But if you flow in different ways, like the Star River does when it splits upstream into two rivers that pass on both sides of the hill I live on, then you become weak.

Not all the people understood me, but many did.

I did not tell them that J is God who made all these things. This is a thing I will keep without telling, for it is a hard thing, and I do not understand it yet.

I am no longer afraid to be Warden. For I know that J does not expect me to act always as he would act. Rather he expects only that I act in the best way I know how to act. And this I can do. And I make an end of writing for this time.

I have thought of J as a father.

Today Ciel spoke to me and said, Father let me come. I was going to shear the sheep and he said, Father let me come.

When he said this I knew that he would someday say other things, and I felt then that someday Ciel will grow wise like the Ice People, and a son of my body may speak to me as my friends speak to me.

And then as I sheared the sheep I thought of J and knew that he is to us as I am to my son Ciel. He is wise and knows many things, all the words and all the names, what to do, when to do it, why it must be done, and what will happen if it is not. None of us knows these things, and we only say to him the things he has taught us to say. Even as I do with Ciel who cannot say all that we can say, J must long to speak to us about things that we could not understand.

I tried to tell Ciel why he could not play among the sheep, for they might hurt him for he is small, but he did not understand.

I laughed and shook my head. This is also what J did when I did not understand. Laughed and shook his head.

J is a father with all the children. He has no one he can talk to as I talk to Sara. He can only talk as I talk to Ciel, in simple words that even then are not always understood.

J is like a father, but he has neither wife nor friends nor father of his own. Or is that where he goes when he leaves us? Is there a father for him inside the Star Tower ? I do not think so, for now I realize that J always looks sad and alone, not happy like I am with my son Ciel. I think J has no one but us to talk to, and we do not understand.

But I will try to understand, so that someday when J speaks to me I will be able to answer.

Then maybe he will take me into the Star Tower and show me all the secrets there and he will teach me how to make Ice People and all the other things he has made.

Sara is reading this and she is angry. She says that I am truly foolish to think that I will ever know all that J knows. She is surely right.

But still I hope. If the Star Tower can fly like a bird, will J not take me with him into the sky? When Ciel is old enough and wise enough I will take him with me everywhere I go, and teach him everything I know. Is this surely not what J intends for us as well?

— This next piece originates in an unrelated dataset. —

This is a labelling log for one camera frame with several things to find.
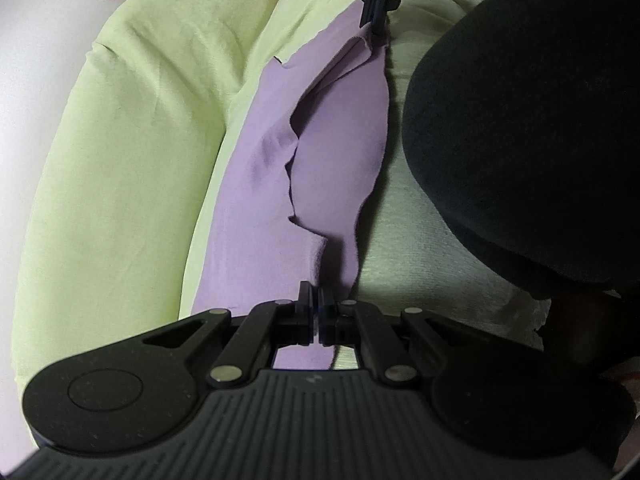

And so I say to J as Ciel said to me, Father let me come.

But for now I will only try to be wise and will study how to not be foolish like a child anymore. J will know when I am ready. And I make an end of writing for this time.

9

STIPOCK WOKE with the sleep helmet still on his head, and as he moved his arms to the sides, he realized to his surprise that he was still in his coffin. It had never happened before. His body was soaked in sweat from the waking drugs, and his mind refused to clear. Bright spots appeared in front of his eyes. He blinked. The spots went away.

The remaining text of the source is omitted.